Вообще я, как водится, достопримечательности изучал именно таким способом, а по ночам — и в два, и в три — по старой привычке шастал по ларькам за подкреплением по слабо освещённым магистралям и тёмным закоулкам, практически никого не зная, никого не боясь. Иногда я, правда, попадал в некую пространственно-временную лакуну, для меня самого неочевидную: когда меня уже дома ждала Аня, она ждала часа по два, мне же казалось, что я вполне укладываюсь в заявленное «десять минут до магазина, десять обратно», а когда звонила, я отвечал не сразу или отвечал нечто «невообразимо странное»…
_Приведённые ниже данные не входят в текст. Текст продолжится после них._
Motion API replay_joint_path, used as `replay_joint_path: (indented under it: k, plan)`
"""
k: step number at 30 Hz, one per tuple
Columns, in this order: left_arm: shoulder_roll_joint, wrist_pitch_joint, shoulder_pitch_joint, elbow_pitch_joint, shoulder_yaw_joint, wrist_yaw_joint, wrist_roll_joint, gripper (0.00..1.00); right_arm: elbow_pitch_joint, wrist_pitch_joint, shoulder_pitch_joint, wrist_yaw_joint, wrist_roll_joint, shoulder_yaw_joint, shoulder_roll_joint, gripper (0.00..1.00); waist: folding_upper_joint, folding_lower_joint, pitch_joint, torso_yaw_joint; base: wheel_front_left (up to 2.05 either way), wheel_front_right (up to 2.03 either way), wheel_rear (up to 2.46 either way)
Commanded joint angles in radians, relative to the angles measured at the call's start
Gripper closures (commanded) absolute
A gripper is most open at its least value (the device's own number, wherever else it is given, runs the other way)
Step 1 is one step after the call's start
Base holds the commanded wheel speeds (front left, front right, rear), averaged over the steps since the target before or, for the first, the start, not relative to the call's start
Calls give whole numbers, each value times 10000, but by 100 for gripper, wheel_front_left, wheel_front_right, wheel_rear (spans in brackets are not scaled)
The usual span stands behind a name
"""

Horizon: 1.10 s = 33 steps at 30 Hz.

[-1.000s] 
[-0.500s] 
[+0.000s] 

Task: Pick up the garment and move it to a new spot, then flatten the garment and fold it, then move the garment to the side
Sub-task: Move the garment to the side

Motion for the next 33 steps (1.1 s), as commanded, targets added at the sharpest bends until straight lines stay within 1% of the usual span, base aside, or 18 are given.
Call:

В привычных координатах всё прямолинейно. Посмотришь: напрасно растёкшиеся по брусчатке и дальше по асфальтово-квадратной пустоши этой присоборной мини-площади туристы ищут туалетов — их тут нет. Тут есть только неуклюжий параллелепипед с пыльно-стеклянными, как в советских универмагах, витринами — какой-то полузаброшенный дом культуры или творчества, за одним углом коего всё же справляют нужду, а из второго его угла вытарчивает мигающая пальмами вывеска некоего заведения, по нашим догадкам и отзывам местных, действительно злачного… Чуть пройти вперёд — тоже кардинальнейшая, что называется формирующая контекст вывеска: «Бронницкий поссож» — вроде бы торгово-бытовой центр, на деле — никем не посещаемая одноэтажка (работая в газете, я заметил опечатку, на что дизайнер закоренело отмахнулся: «Да хоть поссож напиши — всё равно не заблудишься!»); и тут же, у начала центра, светофорный переход через ту самую главдорогу, чтоб попасть уже на собственно главную площадь у автовокзала, где в тот день мне вечером надо было встретить Аню…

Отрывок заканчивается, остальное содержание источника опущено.